SiteA # diag sniffer packet site-a 'icmp' 4 0 a interfaces=[site-a] filters=[icmp]  xx:xx:xx.202653 site-a -- 10.255.254.254 -> 10.255.254.4: icmp: echo request xx:xx:xx.203629 site-a -- 10.255.254.254 -> 10.255.254.4: icmp: echo request xx:xx:xx.205826 site-a -- 10.255.254.254 -> 10.255.254.4: icmp: echo request xx:xx:xx.205979 site-a -- 10.255.254.254 -> 10.255.254.4: icmp: echo request xx:xx:xx.207825 site-a -- 10.255.254.254 -> 10.255.254.4: icmp: echo request xx:xx:xx.207883 site-a -- 10.255.254.254 -> 10.255.254.4: icmp: echo request

 

Toshi_Esumi
SuperUser
SuperUser
August 28, 2022

Since you're using "dynamic" tunnel interface on the HUB and two tunnels are sharing it, I'm thinking it's more like a "net-device" issue.

https://docs.fortinet.com/document/fortigate/6.4.2/administration-guide/239039/dynamic-tunnel-interface-creation

Try enabling "net-device" to have a dynamic interrface for each tunnel.
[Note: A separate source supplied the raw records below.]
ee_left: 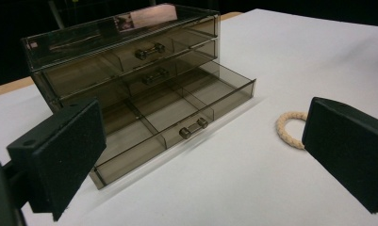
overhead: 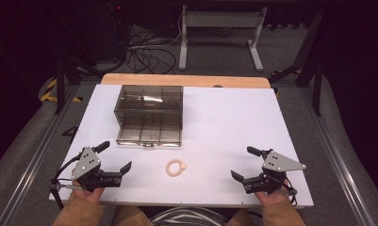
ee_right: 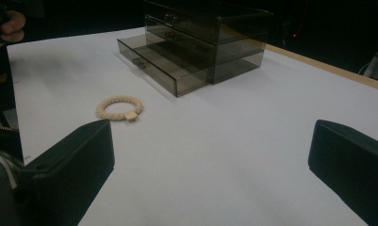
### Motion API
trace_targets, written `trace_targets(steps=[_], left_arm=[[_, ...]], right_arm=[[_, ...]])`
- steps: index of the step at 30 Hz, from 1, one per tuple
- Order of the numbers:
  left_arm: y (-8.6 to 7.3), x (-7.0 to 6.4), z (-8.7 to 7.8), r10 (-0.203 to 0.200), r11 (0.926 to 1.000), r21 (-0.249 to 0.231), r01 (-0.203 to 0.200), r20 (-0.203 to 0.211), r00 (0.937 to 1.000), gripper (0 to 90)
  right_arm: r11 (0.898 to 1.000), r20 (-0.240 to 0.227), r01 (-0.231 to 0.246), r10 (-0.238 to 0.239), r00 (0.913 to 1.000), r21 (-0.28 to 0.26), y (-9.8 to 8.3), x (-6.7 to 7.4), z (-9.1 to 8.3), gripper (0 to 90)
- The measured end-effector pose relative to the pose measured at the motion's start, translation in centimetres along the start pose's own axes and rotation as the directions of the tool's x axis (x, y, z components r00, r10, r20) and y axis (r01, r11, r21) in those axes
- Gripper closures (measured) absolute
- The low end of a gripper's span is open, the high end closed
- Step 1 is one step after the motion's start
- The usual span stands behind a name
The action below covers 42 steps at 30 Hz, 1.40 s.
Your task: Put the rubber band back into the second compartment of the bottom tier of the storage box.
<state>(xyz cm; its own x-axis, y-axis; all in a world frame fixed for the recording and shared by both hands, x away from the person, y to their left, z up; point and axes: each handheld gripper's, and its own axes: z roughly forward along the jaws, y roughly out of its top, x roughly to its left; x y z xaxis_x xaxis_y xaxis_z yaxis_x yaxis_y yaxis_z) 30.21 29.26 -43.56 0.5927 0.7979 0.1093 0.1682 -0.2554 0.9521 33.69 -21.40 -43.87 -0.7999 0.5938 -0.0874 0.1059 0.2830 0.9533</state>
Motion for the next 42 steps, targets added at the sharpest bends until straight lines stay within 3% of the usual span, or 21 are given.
trace_targets(steps=[10,19,25,42], left_arm=[[0.2,0.0,0.1,-0.01,0.9999,-0.004,0.01,0.021,0.9997,0.9],[0.4,-0.2,0.1,0.01,1.0,-0.001,-0.01,0.026,0.9996,1.2],[1.1,-0.2,0.5,-0.015,0.9998,0.01,0.014,0.062,0.998,2.6],[3.7,-1.5,3.4,0.017,0.999,0.038,-0.024,0.169,0.9855,3.0]], right_arm=[[1.0,-0.006,-0.006,0.006,1.0,0.004,-0.1,0.0,0.1,2.3],[1.0,-0.01,-0.005,0.005,0.9999,0.01,-0.1,0.0,0.2,2.6],[1.0,-0.017,-0.009,0.009,0.9998,0.018,-0.2,0.1,0.4,2.9],[0.999,-0.029,-0.015,0.016,0.9994,0.037,-0.4,0.1,0.9,3.0]])
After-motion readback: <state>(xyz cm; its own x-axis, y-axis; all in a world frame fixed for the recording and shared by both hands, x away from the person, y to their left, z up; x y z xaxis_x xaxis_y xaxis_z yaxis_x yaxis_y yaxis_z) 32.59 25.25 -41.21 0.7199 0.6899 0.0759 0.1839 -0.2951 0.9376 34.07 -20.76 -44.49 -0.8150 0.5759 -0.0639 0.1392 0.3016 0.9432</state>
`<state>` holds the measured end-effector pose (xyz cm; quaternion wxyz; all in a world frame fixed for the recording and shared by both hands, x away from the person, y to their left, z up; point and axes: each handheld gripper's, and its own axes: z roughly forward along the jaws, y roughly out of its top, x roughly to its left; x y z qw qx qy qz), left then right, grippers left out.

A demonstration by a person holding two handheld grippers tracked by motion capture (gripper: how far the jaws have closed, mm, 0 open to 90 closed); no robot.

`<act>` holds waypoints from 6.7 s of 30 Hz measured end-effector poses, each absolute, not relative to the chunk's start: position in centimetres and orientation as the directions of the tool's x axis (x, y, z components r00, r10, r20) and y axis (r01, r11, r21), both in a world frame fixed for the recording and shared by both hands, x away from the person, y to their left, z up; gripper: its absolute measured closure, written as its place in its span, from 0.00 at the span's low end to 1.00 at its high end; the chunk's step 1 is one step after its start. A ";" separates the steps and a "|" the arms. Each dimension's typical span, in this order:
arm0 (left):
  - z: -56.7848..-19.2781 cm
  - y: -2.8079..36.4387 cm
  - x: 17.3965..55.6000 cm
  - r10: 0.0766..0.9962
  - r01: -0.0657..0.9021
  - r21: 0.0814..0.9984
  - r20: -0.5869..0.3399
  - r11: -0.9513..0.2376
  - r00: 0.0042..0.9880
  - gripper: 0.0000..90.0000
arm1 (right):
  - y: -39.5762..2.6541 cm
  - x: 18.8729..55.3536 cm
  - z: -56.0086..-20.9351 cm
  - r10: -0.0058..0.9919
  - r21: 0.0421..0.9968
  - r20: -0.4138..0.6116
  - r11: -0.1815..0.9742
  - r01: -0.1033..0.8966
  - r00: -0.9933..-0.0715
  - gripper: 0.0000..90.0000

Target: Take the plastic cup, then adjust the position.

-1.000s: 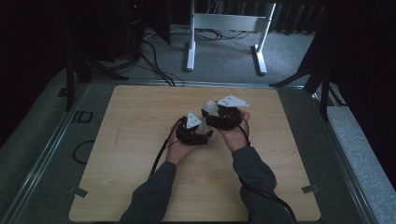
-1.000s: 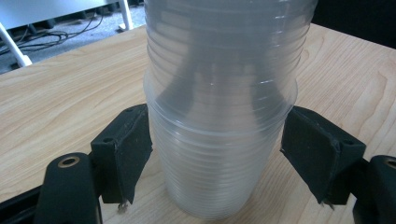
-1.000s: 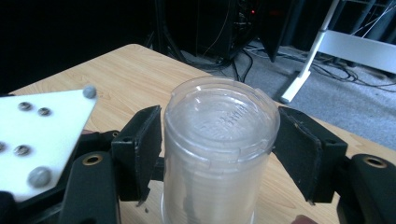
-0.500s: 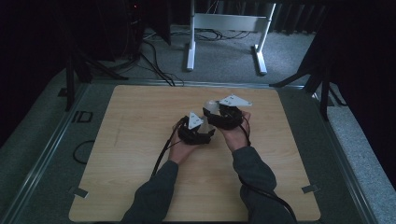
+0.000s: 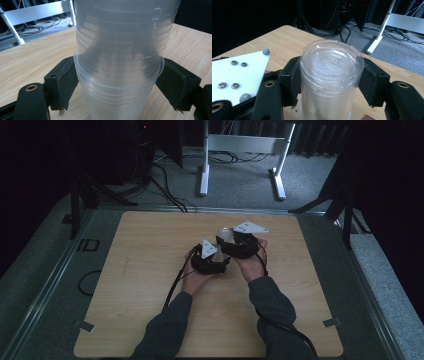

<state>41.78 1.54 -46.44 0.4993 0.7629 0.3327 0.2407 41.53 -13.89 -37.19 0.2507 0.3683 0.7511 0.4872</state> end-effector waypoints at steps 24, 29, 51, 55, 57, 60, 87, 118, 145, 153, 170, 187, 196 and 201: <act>-46.4 1.5 41.5 0.752 0.249 0.925 0.055 -0.285 0.657 0.24 | -13.9 41.7 -36.9 0.798 0.921 -0.003 0.237 0.308 -0.603 0.44; -46.5 1.5 41.4 0.752 0.254 0.924 0.051 -0.285 0.657 0.24 | -13.9 41.6 -36.8 0.799 0.923 -0.001 0.232 0.307 -0.601 0.44; -46.7 1.5 41.5 0.749 0.269 0.919 0.042 -0.289 0.661 0.24 | -13.9 41.7 -35.8 0.799 0.929 0.003 0.220 0.297 -0.602 0.45; -46.7 1.5 41.5 0.753 0.278 0.915 0.041 -0.292 0.656 0.23 | -13.9 41.7 -35.5 0.798 0.930 -0.004 0.224 0.291 -0.603 0.45; -46.8 1.5 41.5 0.753 0.281 0.915 0.037 -0.290 0.657 0.23 | -13.9 41.7 -35.3 0.798 0.930 -0.005 0.225 0.291 -0.603 0.45; -46.8 1.6 41.5 0.750 0.283 0.913 0.036 -0.293 0.661 0.23 | -13.9 41.7 -35.1 0.799 0.931 -0.005 0.223 0.290 -0.601 0.45; -45.3 2.9 41.2 0.746 0.299 0.916 0.001 -0.269 0.666 0.20 | -13.6 41.5 -33.0 0.800 0.932 -0.016 0.230 0.281 -0.599 0.46; -44.5 3.4 40.8 0.731 0.318 0.908 -0.020 -0.272 0.682 0.29 | -14.3 40.7 -30.4 0.800 0.943 -0.015 0.211 0.258 -0.600 0.46; -44.2 3.6 40.4 0.731 0.318 0.909 -0.023 -0.269 0.682 0.30 | -16.9 40.3 -29.0 0.828 0.947 -0.027 0.200 0.251 -0.561 0.46; -44.1 3.8 40.2 0.731 0.315 0.910 -0.020 -0.270 0.682 0.30 | -18.2 40.2 -29.1 0.843 0.946 -0.024 0.192 0.259 -0.537 0.46; -43.8 4.0 39.8 0.736 0.291 0.916 0.007 -0.276 0.677 0.30 | -20.2 40.2 -29.5 0.864 0.943 -0.025 0.187 0.275 -0.503 0.46; -43.3 4.5 38.7 0.733 0.268 0.931 -0.001 -0.247 0.680 0.30 | -22.3 39.8 -30.9 0.885 0.936 -0.004 0.166 0.310 -0.465 0.46; -43.2 4.4 37.9 0.722 0.256 0.935 0.001 -0.246 0.691 0.30 | -22.9 39.8 -31.9 0.891 0.930 0.009 0.159 0.330 -0.453 0.46; -43.1 4.4 37.7 0.718 0.249 0.937 0.003 -0.245 0.696 0.30 | -23.0 39.7 -32.3 0.893 0.928 0.013 0.157 0.338 -0.450 0.46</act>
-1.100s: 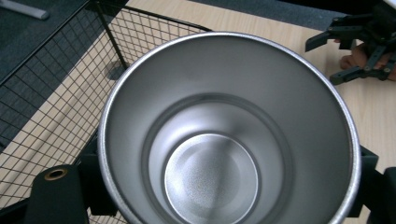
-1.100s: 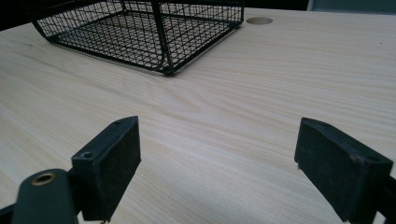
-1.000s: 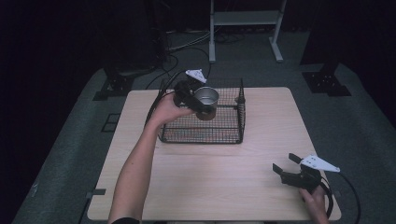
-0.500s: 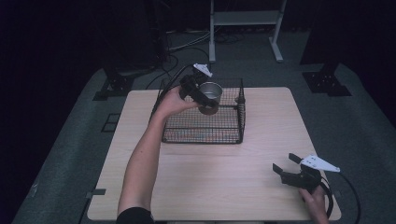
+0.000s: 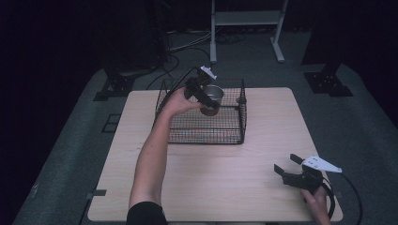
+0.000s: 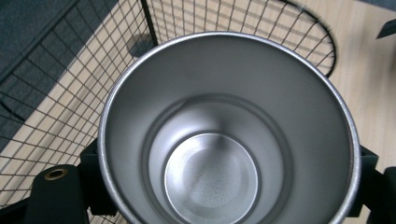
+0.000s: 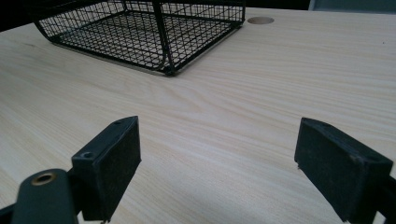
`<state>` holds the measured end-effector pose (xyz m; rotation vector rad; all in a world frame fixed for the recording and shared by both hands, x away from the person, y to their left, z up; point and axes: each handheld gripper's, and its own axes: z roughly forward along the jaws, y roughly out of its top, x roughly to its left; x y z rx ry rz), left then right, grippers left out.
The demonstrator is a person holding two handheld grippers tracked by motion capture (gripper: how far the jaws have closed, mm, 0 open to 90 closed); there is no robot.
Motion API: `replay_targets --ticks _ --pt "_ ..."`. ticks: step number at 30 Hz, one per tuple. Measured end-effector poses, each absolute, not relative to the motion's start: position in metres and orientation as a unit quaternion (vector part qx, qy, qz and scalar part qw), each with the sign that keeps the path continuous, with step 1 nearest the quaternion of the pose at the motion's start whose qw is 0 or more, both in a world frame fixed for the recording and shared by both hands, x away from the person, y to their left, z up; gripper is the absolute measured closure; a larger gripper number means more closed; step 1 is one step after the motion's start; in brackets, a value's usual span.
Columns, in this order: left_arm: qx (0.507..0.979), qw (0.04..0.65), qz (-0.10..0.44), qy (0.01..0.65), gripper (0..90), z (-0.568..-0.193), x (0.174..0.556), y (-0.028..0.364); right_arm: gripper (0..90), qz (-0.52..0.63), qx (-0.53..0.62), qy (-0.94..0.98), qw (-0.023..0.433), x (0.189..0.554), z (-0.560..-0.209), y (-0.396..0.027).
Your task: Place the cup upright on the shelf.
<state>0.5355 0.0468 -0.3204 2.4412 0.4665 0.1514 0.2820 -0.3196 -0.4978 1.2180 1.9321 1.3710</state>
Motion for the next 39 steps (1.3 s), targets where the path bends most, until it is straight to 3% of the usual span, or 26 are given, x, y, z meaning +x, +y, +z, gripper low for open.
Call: replay_targets --ticks 26,39 --pt "0.932 0.284 0.029 0.225 17.6 -0.381 0.556 0.048 13.7 0.504 0.443 0.704 0.234 0.282 -0.498 -0.32" --pt "0.932 0.277 0.029 0.234 17.6 -0.391 0.562 0.047 13.7 0.504 0.443 0.704 0.233 0.282 -0.498 -0.32"
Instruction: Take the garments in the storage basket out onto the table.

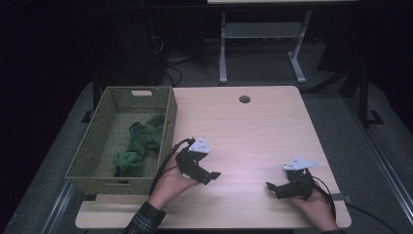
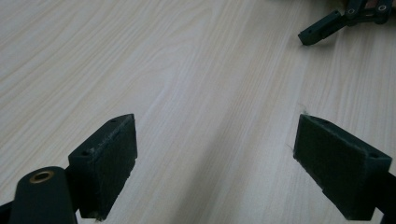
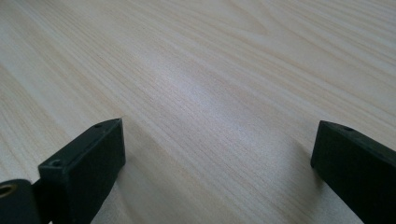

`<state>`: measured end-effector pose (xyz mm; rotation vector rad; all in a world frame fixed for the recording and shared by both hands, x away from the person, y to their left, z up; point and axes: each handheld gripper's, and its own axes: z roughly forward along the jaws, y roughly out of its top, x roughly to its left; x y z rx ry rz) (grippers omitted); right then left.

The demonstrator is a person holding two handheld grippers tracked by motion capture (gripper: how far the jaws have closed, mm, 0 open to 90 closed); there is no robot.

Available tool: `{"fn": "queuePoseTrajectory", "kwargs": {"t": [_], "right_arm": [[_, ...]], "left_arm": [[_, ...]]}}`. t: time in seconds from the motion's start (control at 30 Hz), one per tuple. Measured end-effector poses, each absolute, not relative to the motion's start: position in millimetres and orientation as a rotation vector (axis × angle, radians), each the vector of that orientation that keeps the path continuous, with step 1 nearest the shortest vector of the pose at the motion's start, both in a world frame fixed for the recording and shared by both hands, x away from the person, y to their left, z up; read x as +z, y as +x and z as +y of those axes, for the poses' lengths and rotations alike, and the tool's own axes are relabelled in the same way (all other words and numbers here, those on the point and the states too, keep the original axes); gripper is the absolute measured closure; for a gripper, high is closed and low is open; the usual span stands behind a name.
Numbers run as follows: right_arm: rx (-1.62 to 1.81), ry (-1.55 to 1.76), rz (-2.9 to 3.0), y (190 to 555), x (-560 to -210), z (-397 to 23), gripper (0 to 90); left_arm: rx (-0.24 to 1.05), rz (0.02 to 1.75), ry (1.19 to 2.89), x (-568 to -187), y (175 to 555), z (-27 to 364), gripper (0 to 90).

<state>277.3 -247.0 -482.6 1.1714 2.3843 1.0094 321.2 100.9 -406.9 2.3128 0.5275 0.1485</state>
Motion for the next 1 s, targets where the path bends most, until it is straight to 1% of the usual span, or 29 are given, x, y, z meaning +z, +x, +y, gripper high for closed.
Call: {"fn": "queuePoseTrajectory", "kwargs": {"t": [0.57, 1.0], "right_arm": [[1.011, 1.172, 2.384, 277.3, -482.6, -247.0, 2.5], [1.012, 1.171, 2.382, 277.3, -482.8, -247.0, 2.5]], "left_arm": [[0.116, 0.493, 2.359, -387.3, 324.0, 98.0, 12.9], [0.144, 0.485, 2.361, -360.5, 331.3, 106.9, 13.1]]}}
You seem to be just testing the design at this moment. But I'm not sure your strategy of routing for the subnets behind the tunnel interface IP. Since it's one interface on the HUB, you need to use either "add-route" from phase2 selectors or routing protocol. And, since it's dynamic interface, you can't use static routes.
But because you disabled add-route and no specific selectors in phase2, if you disable net-device, the HUB FGT can't know which tunnel to route to for the real destinations.

 

Regardless, this is a site-to-site situation, not real dialup client VPN tunnels. I prefer configuring two different phase1 interfaces and use "peerid/localid" to bind a specific peer to each. And you can configure static routes and "remote-ip" on each tunnel interface at the HUB.

 

Toshi

 

Zylan
ZylanAuthor
Visitor III
August 28, 2022

Just to confirm, net-device should be set on the hub, is this correct? I've tried it and the result was that I couldn't ping any tunnel interface IP from anywhere (hub, site A, or site B). On the hub, with net-device enabled, the routing table shows:

 

Hub # get router info routing-table all Codes: K - kernel, C - connected, S - static, R - RIP, B - BGP        O - OSPF, IA - OSPF inter area        N1 - OSPF NSSA external type 1, N2 - OSPF NSSA external type 2        E1 - OSPF external type 1, E2 - OSPF external type 2        i - IS-IS, L1 - IS-IS level-1, L2 - IS-IS level-2, ia - IS-IS inter area        * - candidate default  Routing table for VRF=0 C       10.255.254.253/32 is directly connected, hub_0                           is directly connected, hub_1 C       10.255.254.254/32 is directly connected, hub_0                           is directly connected, hub_1

 

(I'm not sure if this is something that needs to be enabled on both sides - both spoke and hub - but if so, while this looks possible with site A (OS 7.0), this doesn't seem to be possible with site B's legacy FGT (OS 6.0))

 

Yes, I'm just testing things out. Eventually, BGP will be used to route subnets behind the tunnel interface IPs, but I would think that IPs within the VPN subnet needs to be reachable first for BGP to work - please correct me if I'm wrong (I did try configuring BGP, but no routes were exchanged with an error of "malformed AS-PATH").

 

As for multiple phase1 interfaces, I haven't tried this out yet but would that not create multiple logical interfaces that then needs security policies applied to all of them? Either way, I'm trying to avoid having to configure too many things at the hub if possible...

Toshi_Esumi
SuperUser
SuperUser
August 29, 2022

The remote side is "static" ipsec. The net-device config doesn't do anything. Only in case dynamic/dialup is configured (hub), it would allow creating those hub_0, hub_1 dynamic interface as you saw in the routing table. Since you are configuring one remote-ip on the tunnel interface, it's showing on both side as a connected route. I don't think dynamic/dialup IPsec config on the hub side allows you to configure BGP neighbors. Because you don't know which one becomes hub_0 and which becomes hub_1.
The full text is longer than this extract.